Work required: Gather every line from the entries below that includes "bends".
*** Opening Input data ***
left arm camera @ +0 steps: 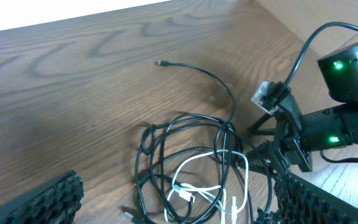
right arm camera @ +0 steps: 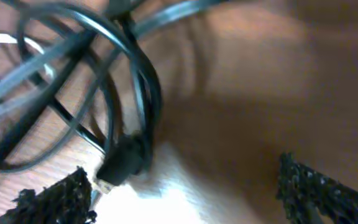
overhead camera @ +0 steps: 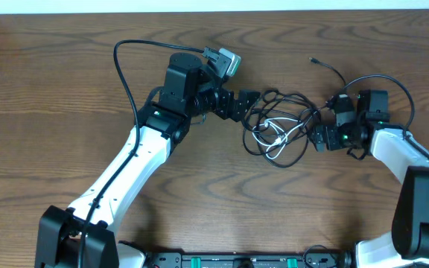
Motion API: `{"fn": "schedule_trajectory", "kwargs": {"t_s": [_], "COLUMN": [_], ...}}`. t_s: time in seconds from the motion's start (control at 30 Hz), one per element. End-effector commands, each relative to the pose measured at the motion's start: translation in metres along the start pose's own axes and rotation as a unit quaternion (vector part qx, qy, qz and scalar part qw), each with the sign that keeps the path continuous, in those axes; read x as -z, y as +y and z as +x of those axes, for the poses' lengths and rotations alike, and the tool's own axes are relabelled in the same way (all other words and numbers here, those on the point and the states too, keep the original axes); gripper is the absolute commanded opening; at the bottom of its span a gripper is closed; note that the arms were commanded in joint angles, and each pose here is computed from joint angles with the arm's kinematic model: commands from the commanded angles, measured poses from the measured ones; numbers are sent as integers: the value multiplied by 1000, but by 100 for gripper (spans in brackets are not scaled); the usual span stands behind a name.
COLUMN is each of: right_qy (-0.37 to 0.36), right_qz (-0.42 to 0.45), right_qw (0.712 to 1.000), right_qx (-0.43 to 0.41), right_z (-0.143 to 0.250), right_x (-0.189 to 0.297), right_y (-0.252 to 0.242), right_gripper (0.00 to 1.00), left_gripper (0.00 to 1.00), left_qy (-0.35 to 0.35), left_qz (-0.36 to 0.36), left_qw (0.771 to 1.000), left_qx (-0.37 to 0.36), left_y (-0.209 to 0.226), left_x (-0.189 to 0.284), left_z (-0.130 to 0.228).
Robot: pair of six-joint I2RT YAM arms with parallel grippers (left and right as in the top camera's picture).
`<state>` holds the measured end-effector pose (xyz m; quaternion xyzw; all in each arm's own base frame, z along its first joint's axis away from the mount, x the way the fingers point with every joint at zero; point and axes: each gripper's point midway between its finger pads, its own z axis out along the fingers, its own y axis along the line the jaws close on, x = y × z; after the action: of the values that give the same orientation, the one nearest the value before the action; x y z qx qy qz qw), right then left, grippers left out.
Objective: Untangle cables
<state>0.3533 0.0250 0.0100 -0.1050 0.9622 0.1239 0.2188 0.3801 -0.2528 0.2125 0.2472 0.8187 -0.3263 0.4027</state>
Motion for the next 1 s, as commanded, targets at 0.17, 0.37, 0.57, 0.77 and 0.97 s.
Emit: {"fn": "schedule_trajectory", "kwargs": {"t_s": [0.17,0.37,0.57,0.77,0.97], "right_qy": [-69,-52,-29,-40,-74], "right_qz": [-84,-108,-123,-114,-101], "right_qw": [992,989,988,989,988], "right_qx": [70,91,91,80,87], "right_z": [-29,-22,-9,-15,-34], "right_x": [2,-16,-42,-34,-11], "right_y": [32,52,60,52,49], "right_gripper": [83,72,47,33,17], "left_gripper": [98,98,98,98,98], "left_qy": [3,3,3,3,3], "left_qz": [6,6,6,6,6], "left_qw": [1000,1000,1000,1000,1000], "left_qx": [8,8,8,8,8], "left_y": [0,0,0,0,0], "left_x": [-1,-1,-1,-2,-2], "left_z": [2,2,2,3,3]}}
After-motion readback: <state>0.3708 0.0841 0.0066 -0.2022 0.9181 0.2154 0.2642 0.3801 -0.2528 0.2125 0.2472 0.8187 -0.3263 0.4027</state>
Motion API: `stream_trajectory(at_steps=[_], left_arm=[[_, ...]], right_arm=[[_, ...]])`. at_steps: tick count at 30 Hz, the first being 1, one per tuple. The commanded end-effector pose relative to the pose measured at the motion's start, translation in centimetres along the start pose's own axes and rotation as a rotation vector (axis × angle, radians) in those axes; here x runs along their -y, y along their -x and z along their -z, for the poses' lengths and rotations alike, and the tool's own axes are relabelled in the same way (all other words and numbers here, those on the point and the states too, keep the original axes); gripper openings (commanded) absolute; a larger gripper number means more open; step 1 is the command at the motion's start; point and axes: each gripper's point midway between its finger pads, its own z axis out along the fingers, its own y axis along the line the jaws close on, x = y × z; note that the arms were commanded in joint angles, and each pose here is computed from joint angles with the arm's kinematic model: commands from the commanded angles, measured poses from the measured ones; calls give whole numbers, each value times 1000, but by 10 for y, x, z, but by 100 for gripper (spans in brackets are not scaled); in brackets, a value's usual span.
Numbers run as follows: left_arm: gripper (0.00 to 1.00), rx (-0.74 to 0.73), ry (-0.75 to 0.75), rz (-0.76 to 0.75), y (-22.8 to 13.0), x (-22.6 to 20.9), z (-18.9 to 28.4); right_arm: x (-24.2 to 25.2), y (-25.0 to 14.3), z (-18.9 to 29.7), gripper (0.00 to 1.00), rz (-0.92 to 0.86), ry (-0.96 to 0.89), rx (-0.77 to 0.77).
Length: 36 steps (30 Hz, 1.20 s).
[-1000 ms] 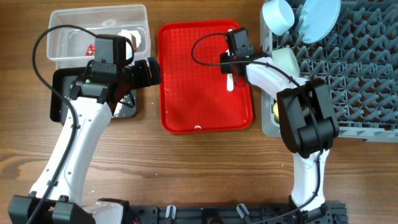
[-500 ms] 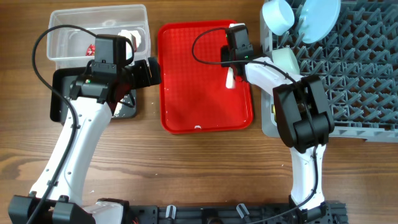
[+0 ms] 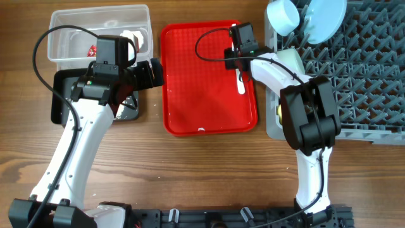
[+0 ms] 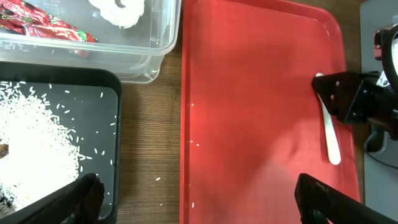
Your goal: Sort waste into correct bins and load items into the dishwasher rack
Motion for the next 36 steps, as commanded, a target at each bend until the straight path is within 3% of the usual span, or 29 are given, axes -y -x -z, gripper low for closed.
stream_trajectory(at_steps=[1,10,19,23,30,33,36], left_arm=[[100,3,8,-14,2,-1,-2],[100,3,8,-14,2,-1,-2],[100,3,8,-14,2,0,-2],[100,2,8,-14,1,0,-2],[100,2,8,-14,1,-1,-2],[100,3,8,-14,2,0,-2],[100,3,8,-14,2,0,-2]], right_arm=[[-16,-53,-9,22,21,102,-170],[-32,-4,61,22,12,210,-61],[-12,37,171,22,-11,211,69],[33,33,211,22,-81,151,65],[138,0,220,22,-265,15,-40],[163,-1,221,22,-207,3,-21],[186,-4,211,24,-35,-48,-3]])
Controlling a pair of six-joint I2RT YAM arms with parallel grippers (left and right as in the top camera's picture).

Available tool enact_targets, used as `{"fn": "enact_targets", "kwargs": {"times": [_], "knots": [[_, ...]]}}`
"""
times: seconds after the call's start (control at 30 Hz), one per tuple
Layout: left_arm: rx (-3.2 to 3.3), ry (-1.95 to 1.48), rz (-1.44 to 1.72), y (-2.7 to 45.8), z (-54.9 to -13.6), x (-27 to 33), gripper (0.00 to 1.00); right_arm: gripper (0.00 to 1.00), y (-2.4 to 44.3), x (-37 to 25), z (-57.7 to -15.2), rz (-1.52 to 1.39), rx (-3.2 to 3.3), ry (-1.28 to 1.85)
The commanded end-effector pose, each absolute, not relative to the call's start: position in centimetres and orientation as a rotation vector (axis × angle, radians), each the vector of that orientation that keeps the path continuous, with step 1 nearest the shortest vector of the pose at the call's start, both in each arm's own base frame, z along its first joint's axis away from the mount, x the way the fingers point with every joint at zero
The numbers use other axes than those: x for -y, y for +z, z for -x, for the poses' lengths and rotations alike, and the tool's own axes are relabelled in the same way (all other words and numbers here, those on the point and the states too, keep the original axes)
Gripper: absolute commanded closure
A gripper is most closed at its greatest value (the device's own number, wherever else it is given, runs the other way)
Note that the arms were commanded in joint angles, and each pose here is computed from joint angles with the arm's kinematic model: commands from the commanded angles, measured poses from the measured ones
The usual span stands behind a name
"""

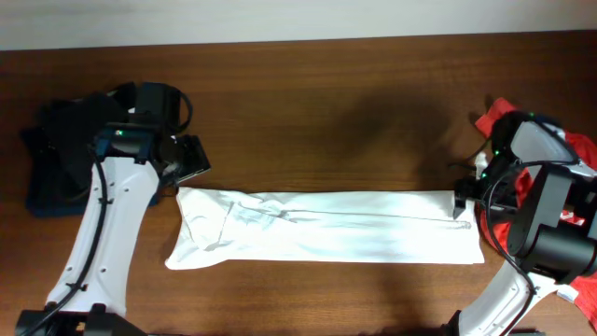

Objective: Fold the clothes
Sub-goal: 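Lift the left gripper away to the left side of the table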

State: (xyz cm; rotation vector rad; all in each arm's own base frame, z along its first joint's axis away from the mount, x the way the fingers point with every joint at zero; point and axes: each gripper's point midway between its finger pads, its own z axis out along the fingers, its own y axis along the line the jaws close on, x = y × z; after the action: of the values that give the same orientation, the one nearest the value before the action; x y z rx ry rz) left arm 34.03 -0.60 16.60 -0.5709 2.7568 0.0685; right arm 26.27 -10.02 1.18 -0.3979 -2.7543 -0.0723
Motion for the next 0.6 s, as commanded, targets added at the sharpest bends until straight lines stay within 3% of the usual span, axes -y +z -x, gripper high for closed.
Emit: {"fn": "enact_targets", "kwargs": {"times": [0.0,0.37,0.57], "knots": [[-2.774,0.064,0.567,16.0,-33.9,0.5,0.22,0.23,-0.4,9.8,-24.5,0.336,2.746,-0.068],[-2.788,0.07,0.568,15.9,-33.6,0.5,0.22,0.24,-1.6,8.6,-24.3,0.409,2.75,-0.138],[-2.809,0.079,0.571,15.8,-33.0,0.5,0.22,0.27,1.2,8.9,-25.6,0.43,2.747,-0.141]]}}
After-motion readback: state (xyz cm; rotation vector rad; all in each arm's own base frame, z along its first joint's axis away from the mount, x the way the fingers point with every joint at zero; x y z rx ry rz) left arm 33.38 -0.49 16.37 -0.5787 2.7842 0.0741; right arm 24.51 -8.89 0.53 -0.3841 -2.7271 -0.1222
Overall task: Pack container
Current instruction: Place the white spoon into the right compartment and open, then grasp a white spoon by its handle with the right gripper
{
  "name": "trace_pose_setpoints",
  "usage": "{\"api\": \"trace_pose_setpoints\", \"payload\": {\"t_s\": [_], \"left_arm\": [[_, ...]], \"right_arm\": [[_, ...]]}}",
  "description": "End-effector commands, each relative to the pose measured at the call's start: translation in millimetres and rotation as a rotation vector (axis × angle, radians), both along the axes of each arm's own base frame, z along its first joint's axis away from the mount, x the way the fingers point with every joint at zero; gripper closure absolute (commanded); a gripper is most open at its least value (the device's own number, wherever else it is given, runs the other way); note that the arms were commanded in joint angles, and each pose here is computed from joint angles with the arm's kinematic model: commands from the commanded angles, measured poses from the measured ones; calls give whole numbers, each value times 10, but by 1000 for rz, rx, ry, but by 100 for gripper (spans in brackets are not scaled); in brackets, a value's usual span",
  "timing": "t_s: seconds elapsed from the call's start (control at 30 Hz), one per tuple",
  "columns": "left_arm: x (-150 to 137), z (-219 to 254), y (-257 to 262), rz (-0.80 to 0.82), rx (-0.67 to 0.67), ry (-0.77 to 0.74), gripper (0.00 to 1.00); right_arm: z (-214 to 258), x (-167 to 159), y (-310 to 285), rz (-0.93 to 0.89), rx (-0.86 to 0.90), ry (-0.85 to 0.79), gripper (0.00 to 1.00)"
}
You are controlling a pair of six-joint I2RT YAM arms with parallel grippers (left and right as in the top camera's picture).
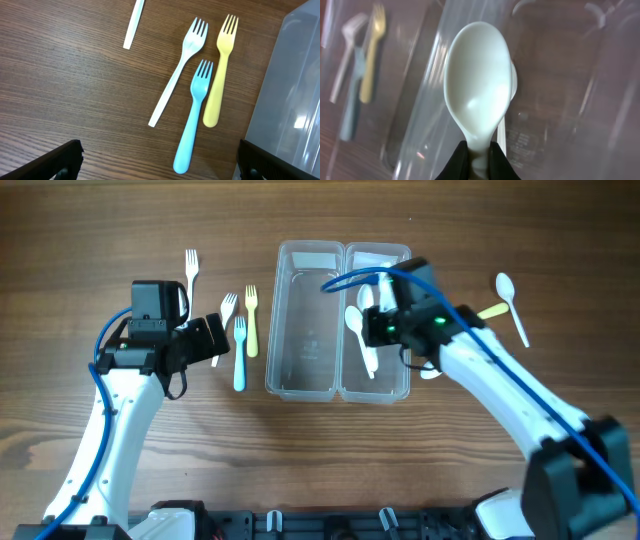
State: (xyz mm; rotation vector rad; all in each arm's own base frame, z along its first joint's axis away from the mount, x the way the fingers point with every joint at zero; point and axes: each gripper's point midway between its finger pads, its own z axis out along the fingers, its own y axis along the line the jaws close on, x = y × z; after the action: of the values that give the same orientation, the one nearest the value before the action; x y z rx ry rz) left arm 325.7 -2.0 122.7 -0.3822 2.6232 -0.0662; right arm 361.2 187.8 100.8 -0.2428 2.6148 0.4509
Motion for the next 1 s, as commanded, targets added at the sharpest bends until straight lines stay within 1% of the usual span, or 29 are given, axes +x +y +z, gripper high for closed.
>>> {"api": "trace_pose_setpoints", "payload": {"t_s": [0.0,0.1,0.17,0.23,0.3,0.37,0.4,0.43,0.5,0.57,0.67,0.83,0.87,0.93,0.97], "left_arm": [[35,43,45,-7,20,-11,0],[34,43,45,-7,20,-11,0],[34,43,45,-7,20,-11,0],[35,43,45,-7,20,-11,0],[35,43,45,-7,20,-11,0],[34,43,45,-7,20,-11,0],[34,43,45,-7,20,-11,0],[34,43,45,-7,20,-11,0],[34,43,45,-7,20,-11,0],[34,43,45,-7,20,-11,0],[34,43,45,-7,20,-11,0],[34,43,45,-7,20,-11,0],[34,43,45,-7,20,-11,0],[34,43,45,-7,20,-11,0],[35,43,45,-7,20,-11,0]], "right_arm": [[237,124,28,26,-4,-98,67],[626,227,-59,25,-30,-196,52],[890,294,-267,-62,-64,-248,48],[1095,326,-442,-134,-62,-287,50],[1254,342,-643,-207,-37,-313,57],[1288,342,-874,-293,-22,-297,59],[1256,339,-998,-344,-16,-272,54],[1203,325,-1124,-398,-11,-238,53],[976,286,-1423,-532,-7,-134,53],[762,259,-1607,-601,-18,-58,53],[428,234,-1738,-636,-45,53,53],[-142,145,-1768,-658,-99,237,53],[-252,133,-1768,-666,-106,269,55],[-460,101,-1760,-702,-107,335,60],[-552,82,-1743,-717,-101,367,60]]}}
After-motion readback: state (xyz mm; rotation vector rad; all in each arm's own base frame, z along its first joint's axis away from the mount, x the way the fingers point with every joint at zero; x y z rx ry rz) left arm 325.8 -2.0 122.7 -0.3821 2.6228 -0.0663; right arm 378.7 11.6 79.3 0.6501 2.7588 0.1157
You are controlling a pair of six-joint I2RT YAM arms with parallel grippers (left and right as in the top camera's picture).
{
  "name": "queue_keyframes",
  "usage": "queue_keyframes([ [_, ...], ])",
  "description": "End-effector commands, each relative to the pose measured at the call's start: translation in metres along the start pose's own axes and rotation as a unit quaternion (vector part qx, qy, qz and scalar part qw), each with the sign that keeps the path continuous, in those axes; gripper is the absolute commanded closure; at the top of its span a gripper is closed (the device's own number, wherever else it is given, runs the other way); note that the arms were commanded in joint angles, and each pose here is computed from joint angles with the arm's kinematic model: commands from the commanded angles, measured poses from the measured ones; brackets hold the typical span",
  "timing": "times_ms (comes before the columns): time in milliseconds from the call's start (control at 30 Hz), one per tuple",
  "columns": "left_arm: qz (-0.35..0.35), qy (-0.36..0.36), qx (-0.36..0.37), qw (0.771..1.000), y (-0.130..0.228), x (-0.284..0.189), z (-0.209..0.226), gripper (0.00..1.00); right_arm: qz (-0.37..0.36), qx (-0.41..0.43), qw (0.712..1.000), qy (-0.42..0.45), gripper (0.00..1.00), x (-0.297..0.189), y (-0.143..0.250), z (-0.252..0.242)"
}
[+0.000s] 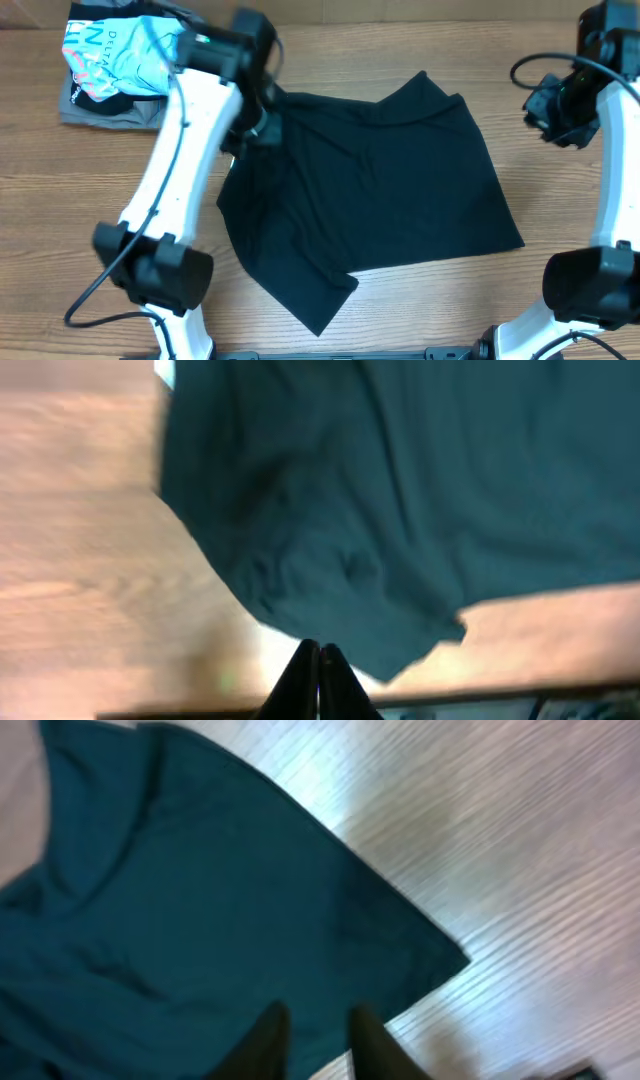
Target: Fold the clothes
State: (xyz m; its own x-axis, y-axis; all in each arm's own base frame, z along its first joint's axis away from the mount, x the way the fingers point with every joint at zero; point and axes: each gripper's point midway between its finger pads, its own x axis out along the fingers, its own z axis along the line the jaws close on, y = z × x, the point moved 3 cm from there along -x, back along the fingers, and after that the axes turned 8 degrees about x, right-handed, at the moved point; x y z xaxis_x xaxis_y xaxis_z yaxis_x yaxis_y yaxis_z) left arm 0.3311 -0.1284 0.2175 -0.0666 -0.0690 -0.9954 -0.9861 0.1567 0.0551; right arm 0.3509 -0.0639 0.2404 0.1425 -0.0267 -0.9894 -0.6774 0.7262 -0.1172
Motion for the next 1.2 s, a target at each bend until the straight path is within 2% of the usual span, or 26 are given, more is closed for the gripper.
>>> queue_keyframes([
  [0, 0.057, 0.012, 0.017, 0.998, 0.015, 0.031, -0.017, 0.96, 0.028, -0.005, 0.999, 0.014, 0.82, 0.025, 0.01, -0.005],
  [300, 0.127, -0.033, 0.006, 0.991, 0.045, 0.088, -0.02, 0.96, 0.084, -0.002, 0.996, 0.02, 0.81, 0.099, 0.035, -0.013],
  [467, 0.163, -0.045, -0.02, 0.985, 0.067, 0.139, -0.01, 0.96, 0.104, 0.001, 0.995, 0.012, 0.8, 0.131, 0.049, -0.018],
  [567, 0.158, -0.047, -0.041, 0.985, 0.07, 0.16, -0.004, 0.96, 0.118, 0.007, 0.993, -0.01, 0.85, 0.142, 0.057, -0.014],
  [867, 0.177, -0.05, -0.083, 0.979, 0.091, 0.195, 0.02, 0.96, 0.109, 0.028, 0.994, -0.009, 0.87, 0.166, 0.062, -0.019],
  [1167, 0.202, -0.051, -0.09, 0.974, 0.118, 0.219, 0.03, 0.96, 0.099, 0.069, 0.993, 0.013, 0.87, 0.204, 0.08, -0.04],
])
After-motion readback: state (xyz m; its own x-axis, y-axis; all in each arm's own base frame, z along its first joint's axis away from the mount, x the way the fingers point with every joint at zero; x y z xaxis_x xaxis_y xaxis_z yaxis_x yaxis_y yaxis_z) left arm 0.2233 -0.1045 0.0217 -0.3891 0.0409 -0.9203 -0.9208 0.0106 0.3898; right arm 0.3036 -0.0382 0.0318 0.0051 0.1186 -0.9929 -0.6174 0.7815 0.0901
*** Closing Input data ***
Output:
Motion for the next 0.6 s, as commanded, targets added at the sharpest bends until straight lines stay within 3% of the usual span, axes -y +z -x, gripper high for closed.
Motion for the next 1 s, as commanded, targets added at the sharpest bends until straight lines stay within 1% of the usual span, or 29 are given, axes +x +y +z, gripper high for closed.

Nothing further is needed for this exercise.